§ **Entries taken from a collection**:
*** Block opens ***

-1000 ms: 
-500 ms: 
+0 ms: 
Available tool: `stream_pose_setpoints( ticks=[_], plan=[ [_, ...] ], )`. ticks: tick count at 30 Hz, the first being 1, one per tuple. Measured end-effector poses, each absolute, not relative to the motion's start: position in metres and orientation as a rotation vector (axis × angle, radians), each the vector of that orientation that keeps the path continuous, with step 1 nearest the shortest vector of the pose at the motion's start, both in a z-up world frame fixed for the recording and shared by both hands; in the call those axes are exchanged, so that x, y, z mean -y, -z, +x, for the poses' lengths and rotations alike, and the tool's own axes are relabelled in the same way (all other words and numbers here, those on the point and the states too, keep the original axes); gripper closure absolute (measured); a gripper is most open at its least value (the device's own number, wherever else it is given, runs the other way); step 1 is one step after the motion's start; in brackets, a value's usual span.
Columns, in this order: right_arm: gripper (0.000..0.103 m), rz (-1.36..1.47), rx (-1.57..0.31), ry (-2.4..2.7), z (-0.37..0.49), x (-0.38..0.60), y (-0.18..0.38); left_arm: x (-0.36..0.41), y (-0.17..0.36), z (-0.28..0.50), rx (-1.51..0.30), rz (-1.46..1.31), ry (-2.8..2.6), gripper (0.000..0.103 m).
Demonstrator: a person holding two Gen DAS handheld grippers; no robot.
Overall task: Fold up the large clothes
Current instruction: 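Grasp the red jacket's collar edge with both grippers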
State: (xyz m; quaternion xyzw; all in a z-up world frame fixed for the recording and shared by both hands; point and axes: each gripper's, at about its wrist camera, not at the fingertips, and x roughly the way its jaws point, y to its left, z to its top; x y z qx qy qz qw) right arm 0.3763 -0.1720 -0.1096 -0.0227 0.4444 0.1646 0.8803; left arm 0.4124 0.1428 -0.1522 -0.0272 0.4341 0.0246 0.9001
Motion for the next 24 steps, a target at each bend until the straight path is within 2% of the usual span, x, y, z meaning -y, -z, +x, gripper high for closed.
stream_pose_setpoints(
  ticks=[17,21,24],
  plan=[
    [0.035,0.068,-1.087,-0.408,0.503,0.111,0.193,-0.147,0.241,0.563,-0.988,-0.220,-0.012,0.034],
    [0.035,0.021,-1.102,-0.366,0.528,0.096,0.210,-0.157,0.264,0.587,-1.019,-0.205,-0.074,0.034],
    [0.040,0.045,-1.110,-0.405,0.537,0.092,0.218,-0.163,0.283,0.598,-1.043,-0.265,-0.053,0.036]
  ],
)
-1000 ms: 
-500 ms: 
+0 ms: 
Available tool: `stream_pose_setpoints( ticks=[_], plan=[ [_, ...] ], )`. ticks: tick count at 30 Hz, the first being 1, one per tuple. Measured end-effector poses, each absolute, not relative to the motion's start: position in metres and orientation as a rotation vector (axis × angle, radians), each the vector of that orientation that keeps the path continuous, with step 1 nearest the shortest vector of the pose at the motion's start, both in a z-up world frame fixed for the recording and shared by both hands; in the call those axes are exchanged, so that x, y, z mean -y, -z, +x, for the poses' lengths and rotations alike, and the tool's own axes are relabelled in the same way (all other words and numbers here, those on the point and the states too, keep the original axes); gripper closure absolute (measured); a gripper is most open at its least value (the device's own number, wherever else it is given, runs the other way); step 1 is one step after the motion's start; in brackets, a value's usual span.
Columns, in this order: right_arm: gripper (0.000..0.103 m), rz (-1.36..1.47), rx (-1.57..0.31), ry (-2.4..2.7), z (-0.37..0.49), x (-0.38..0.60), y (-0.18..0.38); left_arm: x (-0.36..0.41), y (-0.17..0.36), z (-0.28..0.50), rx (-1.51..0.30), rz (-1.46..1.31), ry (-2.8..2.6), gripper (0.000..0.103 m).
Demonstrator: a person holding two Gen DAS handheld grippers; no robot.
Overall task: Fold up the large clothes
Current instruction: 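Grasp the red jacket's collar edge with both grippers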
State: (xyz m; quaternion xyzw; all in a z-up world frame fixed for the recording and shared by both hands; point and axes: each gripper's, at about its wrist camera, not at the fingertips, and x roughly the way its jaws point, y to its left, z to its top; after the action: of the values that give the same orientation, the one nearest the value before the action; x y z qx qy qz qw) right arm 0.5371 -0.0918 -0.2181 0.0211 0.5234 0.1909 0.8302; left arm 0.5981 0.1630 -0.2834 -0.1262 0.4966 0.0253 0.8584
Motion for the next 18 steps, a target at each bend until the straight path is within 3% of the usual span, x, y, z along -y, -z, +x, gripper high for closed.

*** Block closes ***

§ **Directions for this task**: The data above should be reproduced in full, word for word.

§ **Response to the task**:
-1000 ms: 
-500 ms: 
+0 ms: 
Available tool: `stream_pose_setpoints( ticks=[_], plan=[ [_, ...] ], )`. ticks: tick count at 30 Hz, the first being 1, one per tuple. Measured end-effector poses, each absolute, not relative to the motion's start: position in metres and orientation as a rotation vector (axis × angle, radians), each the vector of that orientation that keeps the path continuous, with step 1 nearest the shortest vector of the pose at the motion's start, both in a z-up world frame fixed for the recording and shared by both hands; in the call those axes are exchanged, so that x, y, z mean -y, -z, +x, for the poses' lengths and rotations alike, and the tool's own axes are relabelled in the same way (all other words and numbers here, those on the point and the states too, keep the original axes); gripper closure absolute (measured); a gripper is most open at its least value (the device's own number, wherever else it is given, runs the other way); step 1 is one step after the motion's start; in brackets, a value's usual span.
Columns, in this order: right_arm: gripper (0.000..0.103 m), rz (-1.36..1.47), rx (-1.57..0.31), ry (-2.4..2.7), z (-0.37..0.49), x (-0.38..0.60), y (-0.18..0.38); left_arm: x (-0.36..0.41), y (-0.17..0.36), z (-0.28..0.50), rx (-1.51..0.30), rz (-1.46..1.31), ry (-2.8..2.6), gripper (0.000..0.103 m).
Demonstrator: a person holding two Gen DAS handheld grippers; no robot.
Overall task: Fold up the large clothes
Current instruction: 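Grasp the red jacket's collar edge with both grippers
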State: (xyz m; quaternion xyzw; all in a z-up world frame fixed for the recording and shared by both hands; point and axes: each gripper's, at about its wrist camera, not at the fingertips, and x roughly the way its jaws point, y to its left, z to its top; x y z qx qy qz qw) right arm 0.3763 -0.1720 -0.1096 -0.0227 0.4444 0.1646 0.8803; left arm 0.4124 0.1428 -0.1522 -0.0272 0.4341 0.0246 0.9001
Motion for the next 24 steps, a target at each bend until the straight path is within 2% of the usual span, x, y, z meaning -y, -z, +x, gripper high for closed.
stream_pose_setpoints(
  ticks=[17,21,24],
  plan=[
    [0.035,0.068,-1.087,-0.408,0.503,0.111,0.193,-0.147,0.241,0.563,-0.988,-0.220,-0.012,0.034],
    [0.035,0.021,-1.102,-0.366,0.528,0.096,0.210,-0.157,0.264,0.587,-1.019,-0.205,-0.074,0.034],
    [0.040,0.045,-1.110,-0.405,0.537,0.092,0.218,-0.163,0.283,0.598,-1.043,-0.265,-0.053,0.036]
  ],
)
-1000 ms: 
-500 ms: 
+0 ms: 
Available tool: `stream_pose_setpoints( ticks=[_], plan=[ [_, ...] ], )`. ticks: tick count at 30 Hz, the first being 1, one per tuple. Measured end-effector poses, each absolute, not relative to the motion's start: position in metres and orientation as a rotation vector (axis × angle, radians), each the vector of that orientation that keeps the path continuous, with step 1 nearest the shortest vector of the pose at the motion's start, both in a z-up world frame fixed for the recording and shared by both hands; in the call those axes are exchanged, so that x, y, z mean -y, -z, +x, for the poses' lengths and rotations alike, and the tool's own axes are relabelled in the same way (all other words and numbers here, those on the point and the states too, keep the original axes); gripper closure absolute (measured); a gripper is most open at its least value (the device's own number, wherever else it is given, runs the other way); step 1 is one step after the motion's start; in brackets, a value's usual span.
Columns, in this order: right_arm: gripper (0.000..0.103 m), rz (-1.36..1.47), rx (-1.57..0.31), ry (-2.4..2.7), z (-0.37..0.49), x (-0.38..0.60), y (-0.18..0.38); left_arm: x (-0.36..0.41), y (-0.17..0.36), z (-0.28..0.50), rx (-1.51..0.30), rz (-1.46..1.31), ry (-2.8..2.6), gripper (0.000..0.103 m).
Demonstrator: a person holding two Gen DAS handheld grippers; no robot.
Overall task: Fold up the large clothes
Current instruction: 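Grasp the red jacket's collar edge with both grippers
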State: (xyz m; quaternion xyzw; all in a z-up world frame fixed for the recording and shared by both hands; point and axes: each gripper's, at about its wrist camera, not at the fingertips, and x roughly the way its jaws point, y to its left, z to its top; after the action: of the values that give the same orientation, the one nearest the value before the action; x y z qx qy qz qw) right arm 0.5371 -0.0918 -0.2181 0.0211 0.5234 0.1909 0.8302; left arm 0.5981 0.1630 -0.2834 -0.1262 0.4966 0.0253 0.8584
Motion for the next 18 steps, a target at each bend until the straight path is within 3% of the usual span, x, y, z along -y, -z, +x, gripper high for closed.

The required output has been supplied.